DELMENICO: anche le minori devono impegnarsi nelle iniziative sociali perché
esse non sono solo di carattere nazionale ma è possibile trovarle anche a livello locale
e non necessariamente con contenuti secondari.
JAVIDI: nella vita di tutti i giorni vengo a contatto, professionalmente e
personalmente, con numerose aziende e industrie che considerano la propria
responsabilità sociale come valore aggiunto ed elemento di differenziazione. Non mi
pare di avere colto in questi comportamenti alcun pattern legato alla dimensione delle
aziende in questione.
NARDINI: il concetti di marketing sociale e di azienda etica richiederebbero una
discussione approfondita che partisse dalla definizione degli stessi, forse non del tutto
chiara anche a molti operatori e sicuramente non chiara alla maggioranza dei
consumatori. Un punto di interesse per la discussione potrebbe essere se è lecito
utilizzare le etichette “sociale” e “etico” per registrare prestazioni reddituali superiori,
a prescindere dalla realtà e quindi manipolandola e seducendo i consumatori.

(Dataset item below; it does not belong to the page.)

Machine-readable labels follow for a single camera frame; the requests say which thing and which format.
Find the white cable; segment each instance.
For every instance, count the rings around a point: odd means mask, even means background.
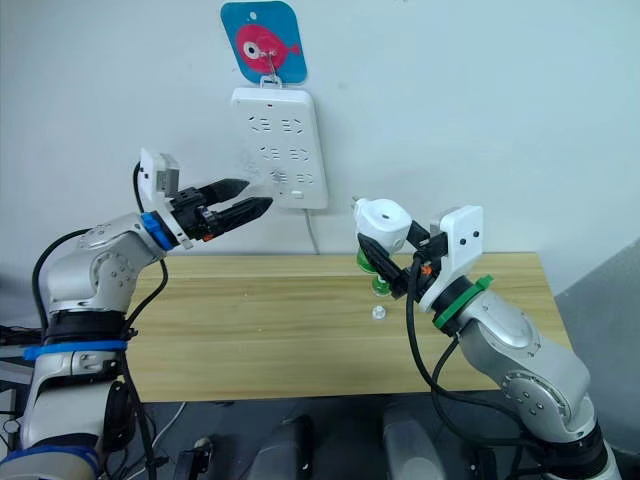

SANTAMBROGIO: la responsabilità sociale è un’opportunità e, finanche, un dovere
per tutte le aziende, indipendentemente dalle dimensioni. Si tratta di un modus agendi
e pensandi che può avere molteplici declinazioni - di prodotto, di processo, interne
all’organizzazione o esterne, afferenti alle condizioni di lavoro così come a tematiche
ambientali, ecc. -, tanti quanti sono gli stakeholder con cui l’azienda, a vario titolo, si
interfaccia.
Rappresenta, in ultima analisi, l’esito di un percorso di accumulazione di conoscenza e
competenze e di acquisizione di sensibilità che coinvolge tutta l’organizzazione
aziendale e richiede una forte partecipazione, dal top management alla base.